The problem is the “reverse” line. I’d remove that and try again. trim.flows/trim.seqs expects the sequence to end with the reverse primer sequence if its given. Since you’ll rarely if ever get to the end it’s best to just leave it out. I supect if you look at the first column of the scrap.flow file you’ll see your sequence names followed by “|r” indicating they were scrapped because they were missing the reverse primers.
Pat
I removed the reverse lines. Same result, all goes to scrap. Most scrap lines (90%) have |f suffux, the rest have |lf.
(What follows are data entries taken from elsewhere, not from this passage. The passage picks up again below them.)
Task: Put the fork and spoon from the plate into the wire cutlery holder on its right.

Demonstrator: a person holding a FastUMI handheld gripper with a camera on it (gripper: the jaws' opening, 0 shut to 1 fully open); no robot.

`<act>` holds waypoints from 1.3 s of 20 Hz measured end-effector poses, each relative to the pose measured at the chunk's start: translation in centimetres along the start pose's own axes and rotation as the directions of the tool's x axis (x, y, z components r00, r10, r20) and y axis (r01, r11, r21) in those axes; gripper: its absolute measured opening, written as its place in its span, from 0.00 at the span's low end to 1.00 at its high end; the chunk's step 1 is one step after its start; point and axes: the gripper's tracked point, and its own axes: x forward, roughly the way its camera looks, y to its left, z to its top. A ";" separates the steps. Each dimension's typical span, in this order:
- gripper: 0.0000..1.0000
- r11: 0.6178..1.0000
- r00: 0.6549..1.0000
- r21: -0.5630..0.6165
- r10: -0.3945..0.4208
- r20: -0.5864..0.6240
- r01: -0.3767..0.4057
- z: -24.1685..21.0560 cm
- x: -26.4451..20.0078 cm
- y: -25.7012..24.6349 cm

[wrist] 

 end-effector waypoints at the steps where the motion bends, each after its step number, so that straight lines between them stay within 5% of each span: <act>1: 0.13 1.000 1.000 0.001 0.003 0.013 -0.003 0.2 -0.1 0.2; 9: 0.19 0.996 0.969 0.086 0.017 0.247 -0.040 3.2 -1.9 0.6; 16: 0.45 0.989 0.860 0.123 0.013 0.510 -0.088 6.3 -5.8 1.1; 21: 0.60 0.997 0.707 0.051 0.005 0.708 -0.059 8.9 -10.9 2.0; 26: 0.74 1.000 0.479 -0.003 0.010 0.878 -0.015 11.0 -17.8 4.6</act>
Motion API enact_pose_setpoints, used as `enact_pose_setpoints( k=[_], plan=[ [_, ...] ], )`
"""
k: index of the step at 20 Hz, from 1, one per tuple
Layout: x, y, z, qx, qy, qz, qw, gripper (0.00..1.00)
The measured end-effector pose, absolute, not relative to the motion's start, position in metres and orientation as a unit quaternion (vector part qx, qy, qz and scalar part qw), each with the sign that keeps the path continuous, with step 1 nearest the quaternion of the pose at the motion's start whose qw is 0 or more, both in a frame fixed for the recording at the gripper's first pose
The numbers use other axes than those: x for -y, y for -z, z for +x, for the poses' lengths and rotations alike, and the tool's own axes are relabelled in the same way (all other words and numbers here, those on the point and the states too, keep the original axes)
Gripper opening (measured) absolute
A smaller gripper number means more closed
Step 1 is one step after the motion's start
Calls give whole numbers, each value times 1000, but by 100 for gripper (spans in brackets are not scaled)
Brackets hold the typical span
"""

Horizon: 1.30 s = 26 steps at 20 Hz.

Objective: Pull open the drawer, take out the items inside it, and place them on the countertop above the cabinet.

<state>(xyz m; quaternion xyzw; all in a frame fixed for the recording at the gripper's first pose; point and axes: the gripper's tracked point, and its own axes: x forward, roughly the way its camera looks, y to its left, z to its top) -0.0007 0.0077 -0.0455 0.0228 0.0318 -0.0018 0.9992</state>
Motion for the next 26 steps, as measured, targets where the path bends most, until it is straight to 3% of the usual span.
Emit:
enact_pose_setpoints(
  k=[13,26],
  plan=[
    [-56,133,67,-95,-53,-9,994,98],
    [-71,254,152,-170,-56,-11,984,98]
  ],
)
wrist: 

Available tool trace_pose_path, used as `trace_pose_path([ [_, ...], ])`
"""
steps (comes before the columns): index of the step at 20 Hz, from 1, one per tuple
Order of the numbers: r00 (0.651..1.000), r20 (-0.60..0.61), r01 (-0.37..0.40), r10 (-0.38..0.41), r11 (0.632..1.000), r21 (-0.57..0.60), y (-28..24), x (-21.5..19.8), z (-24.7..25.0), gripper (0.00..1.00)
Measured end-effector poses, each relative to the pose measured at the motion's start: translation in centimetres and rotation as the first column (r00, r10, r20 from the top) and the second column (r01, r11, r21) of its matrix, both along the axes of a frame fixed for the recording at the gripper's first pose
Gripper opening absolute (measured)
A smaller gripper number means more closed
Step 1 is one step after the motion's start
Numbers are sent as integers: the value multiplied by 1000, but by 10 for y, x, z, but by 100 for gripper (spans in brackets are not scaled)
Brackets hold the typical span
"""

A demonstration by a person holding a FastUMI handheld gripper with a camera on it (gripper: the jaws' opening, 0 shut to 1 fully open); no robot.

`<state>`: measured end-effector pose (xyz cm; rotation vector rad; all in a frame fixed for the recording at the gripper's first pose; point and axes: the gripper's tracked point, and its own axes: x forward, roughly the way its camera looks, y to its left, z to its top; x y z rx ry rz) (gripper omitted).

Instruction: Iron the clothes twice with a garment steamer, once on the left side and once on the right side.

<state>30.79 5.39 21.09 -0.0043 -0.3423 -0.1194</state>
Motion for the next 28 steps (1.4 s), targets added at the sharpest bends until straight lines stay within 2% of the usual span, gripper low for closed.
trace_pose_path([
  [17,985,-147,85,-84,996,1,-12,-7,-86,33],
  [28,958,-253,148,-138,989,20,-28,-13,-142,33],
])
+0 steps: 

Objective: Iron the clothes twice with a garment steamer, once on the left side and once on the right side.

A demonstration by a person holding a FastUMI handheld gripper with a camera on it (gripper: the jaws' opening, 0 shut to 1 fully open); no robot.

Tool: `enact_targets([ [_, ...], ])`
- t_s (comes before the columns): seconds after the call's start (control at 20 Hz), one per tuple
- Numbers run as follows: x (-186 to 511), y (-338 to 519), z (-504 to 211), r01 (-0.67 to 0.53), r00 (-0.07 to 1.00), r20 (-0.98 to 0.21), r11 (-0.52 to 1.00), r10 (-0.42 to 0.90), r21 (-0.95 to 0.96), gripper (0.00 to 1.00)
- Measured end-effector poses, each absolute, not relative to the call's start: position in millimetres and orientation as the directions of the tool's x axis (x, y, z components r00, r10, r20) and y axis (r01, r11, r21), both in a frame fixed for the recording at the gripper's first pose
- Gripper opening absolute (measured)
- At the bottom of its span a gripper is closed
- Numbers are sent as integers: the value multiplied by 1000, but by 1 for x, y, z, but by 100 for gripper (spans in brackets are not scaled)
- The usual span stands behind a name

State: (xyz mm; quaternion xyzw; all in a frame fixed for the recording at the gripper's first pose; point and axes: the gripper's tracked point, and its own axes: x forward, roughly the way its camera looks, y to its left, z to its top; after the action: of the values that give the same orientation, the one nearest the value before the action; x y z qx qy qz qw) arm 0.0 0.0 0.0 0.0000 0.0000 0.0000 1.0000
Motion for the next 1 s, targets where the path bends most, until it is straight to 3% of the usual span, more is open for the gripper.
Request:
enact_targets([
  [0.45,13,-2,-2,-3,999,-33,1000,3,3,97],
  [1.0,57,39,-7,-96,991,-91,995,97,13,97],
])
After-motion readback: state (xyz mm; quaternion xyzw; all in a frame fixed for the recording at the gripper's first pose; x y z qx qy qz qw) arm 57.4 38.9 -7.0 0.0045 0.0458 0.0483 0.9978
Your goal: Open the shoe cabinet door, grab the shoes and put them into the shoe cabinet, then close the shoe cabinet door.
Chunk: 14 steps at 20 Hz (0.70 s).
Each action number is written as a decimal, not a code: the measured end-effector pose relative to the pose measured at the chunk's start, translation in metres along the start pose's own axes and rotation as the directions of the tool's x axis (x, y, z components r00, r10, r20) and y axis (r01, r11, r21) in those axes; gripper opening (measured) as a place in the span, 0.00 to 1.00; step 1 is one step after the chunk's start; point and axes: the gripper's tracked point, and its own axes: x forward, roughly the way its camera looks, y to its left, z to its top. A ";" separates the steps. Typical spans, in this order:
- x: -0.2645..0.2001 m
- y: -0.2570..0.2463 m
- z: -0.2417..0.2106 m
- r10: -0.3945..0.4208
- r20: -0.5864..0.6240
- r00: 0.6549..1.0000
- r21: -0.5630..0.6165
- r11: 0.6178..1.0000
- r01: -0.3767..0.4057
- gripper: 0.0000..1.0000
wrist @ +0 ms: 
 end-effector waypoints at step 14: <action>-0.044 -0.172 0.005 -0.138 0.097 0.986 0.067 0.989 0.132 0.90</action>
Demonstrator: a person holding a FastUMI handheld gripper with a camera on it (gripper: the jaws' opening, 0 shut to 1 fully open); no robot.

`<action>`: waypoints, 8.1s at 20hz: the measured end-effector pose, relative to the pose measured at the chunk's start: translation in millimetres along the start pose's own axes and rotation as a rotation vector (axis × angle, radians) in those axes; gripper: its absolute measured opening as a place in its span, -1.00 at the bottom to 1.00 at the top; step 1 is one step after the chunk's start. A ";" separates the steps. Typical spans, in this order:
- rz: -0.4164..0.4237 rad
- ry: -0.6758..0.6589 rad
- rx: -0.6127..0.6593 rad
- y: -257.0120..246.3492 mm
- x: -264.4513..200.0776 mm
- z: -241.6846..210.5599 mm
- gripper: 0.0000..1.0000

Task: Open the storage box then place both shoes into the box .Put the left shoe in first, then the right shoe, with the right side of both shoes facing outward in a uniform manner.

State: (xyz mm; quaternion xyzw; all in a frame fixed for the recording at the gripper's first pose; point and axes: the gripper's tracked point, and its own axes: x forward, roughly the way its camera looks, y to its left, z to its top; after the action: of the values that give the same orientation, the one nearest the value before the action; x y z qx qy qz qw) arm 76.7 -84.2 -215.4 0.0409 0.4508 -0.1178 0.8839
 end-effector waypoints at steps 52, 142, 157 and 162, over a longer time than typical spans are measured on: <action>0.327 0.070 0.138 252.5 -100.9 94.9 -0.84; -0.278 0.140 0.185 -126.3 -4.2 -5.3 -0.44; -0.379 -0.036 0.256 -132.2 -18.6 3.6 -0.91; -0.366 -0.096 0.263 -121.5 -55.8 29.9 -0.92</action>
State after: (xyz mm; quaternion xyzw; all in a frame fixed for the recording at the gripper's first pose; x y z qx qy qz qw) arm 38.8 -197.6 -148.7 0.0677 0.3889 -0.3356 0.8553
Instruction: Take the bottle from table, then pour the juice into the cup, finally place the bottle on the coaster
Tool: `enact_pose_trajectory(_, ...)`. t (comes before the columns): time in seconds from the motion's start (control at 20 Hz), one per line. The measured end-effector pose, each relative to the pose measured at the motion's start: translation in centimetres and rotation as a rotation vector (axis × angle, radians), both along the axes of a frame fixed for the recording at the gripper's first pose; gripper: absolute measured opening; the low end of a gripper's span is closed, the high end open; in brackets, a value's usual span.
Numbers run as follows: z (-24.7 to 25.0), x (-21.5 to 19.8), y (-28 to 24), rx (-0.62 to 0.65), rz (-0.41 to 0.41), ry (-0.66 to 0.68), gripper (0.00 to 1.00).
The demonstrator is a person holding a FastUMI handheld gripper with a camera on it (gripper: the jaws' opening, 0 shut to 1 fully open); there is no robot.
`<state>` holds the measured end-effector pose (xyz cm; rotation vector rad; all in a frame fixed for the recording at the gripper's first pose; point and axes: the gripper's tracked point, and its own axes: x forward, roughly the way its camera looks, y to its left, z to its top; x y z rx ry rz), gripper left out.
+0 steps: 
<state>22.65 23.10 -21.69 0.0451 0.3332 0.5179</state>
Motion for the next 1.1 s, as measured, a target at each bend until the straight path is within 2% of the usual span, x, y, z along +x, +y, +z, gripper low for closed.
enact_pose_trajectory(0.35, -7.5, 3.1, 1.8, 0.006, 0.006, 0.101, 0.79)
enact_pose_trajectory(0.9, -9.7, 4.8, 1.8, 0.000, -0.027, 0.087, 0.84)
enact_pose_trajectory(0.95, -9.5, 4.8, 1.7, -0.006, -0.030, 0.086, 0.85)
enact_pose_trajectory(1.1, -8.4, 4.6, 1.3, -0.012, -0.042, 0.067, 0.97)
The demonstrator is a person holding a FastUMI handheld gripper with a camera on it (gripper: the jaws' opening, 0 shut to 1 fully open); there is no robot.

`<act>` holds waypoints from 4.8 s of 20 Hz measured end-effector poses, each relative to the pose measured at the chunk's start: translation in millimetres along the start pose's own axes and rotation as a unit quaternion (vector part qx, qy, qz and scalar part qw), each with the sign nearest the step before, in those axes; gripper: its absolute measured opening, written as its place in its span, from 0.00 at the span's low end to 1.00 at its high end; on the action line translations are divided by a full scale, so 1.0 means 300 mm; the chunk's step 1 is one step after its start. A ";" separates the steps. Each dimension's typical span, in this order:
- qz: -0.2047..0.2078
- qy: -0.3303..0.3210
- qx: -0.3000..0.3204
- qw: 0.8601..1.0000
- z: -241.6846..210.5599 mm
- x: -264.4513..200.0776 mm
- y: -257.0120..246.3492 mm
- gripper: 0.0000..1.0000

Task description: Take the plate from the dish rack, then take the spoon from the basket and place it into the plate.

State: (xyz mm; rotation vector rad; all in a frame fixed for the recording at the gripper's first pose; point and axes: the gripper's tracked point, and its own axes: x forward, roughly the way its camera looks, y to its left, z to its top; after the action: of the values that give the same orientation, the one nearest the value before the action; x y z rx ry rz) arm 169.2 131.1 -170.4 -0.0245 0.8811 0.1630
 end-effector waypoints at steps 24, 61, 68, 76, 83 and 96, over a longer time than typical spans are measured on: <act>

Sorry - I should have looked more closely. Your forward primers are really the reverse primers and vice versa. The HMP sequenced those datasets from the 3’ to 5’ end of the gene. When we use forward / reverse, it’s in reference to the sequence orientation.
Pat - sorry to trouble you again, but I’m still not able to get it to work. I tried these oligo.txt files with the reverse primers (per the XML) annotated as forward (per mothur):
forward TACGGYTACCTTGTTAYGACTN
forward ATTACCGCGGCTGCTGN
forward CCGTCAATTCMTTTRAGN
and revcomped:
forward NAGTCRTAACAAGGTARCCGTA
forward NCAGCAGCCGCGGTAAT
forward NCTYAAAKGAATTGACGG
Same result, all scrap. Would you be kind enough to post a reply with a correct oligo.txt file? I’d really appreciate it, thanks.
forward ATTACCGCGGCTGCTGG v13
forward CCGTCAATTCMTTTRAGT v35
forward TACGGYTACCTTGTTAYGACTT v69
Using this should work… Are you sure they didn’t remove the primers as well?
Many thanks!! That worked. Feature suggestion: in my own stuff, I have a command “primer_normalize” that take a FASTA file with any number of primers and searches them against a file with sequences (fasta, fastq etc). It reports various stats, e.g. orientations, %matched, nr diffs with each hit, and reports pairs of primers that could make amplicons. This allows automatic generation of files like oligos.txt with primer sequences copy/pasted from papers and other sources that may not follow the same conventions. Just a thought.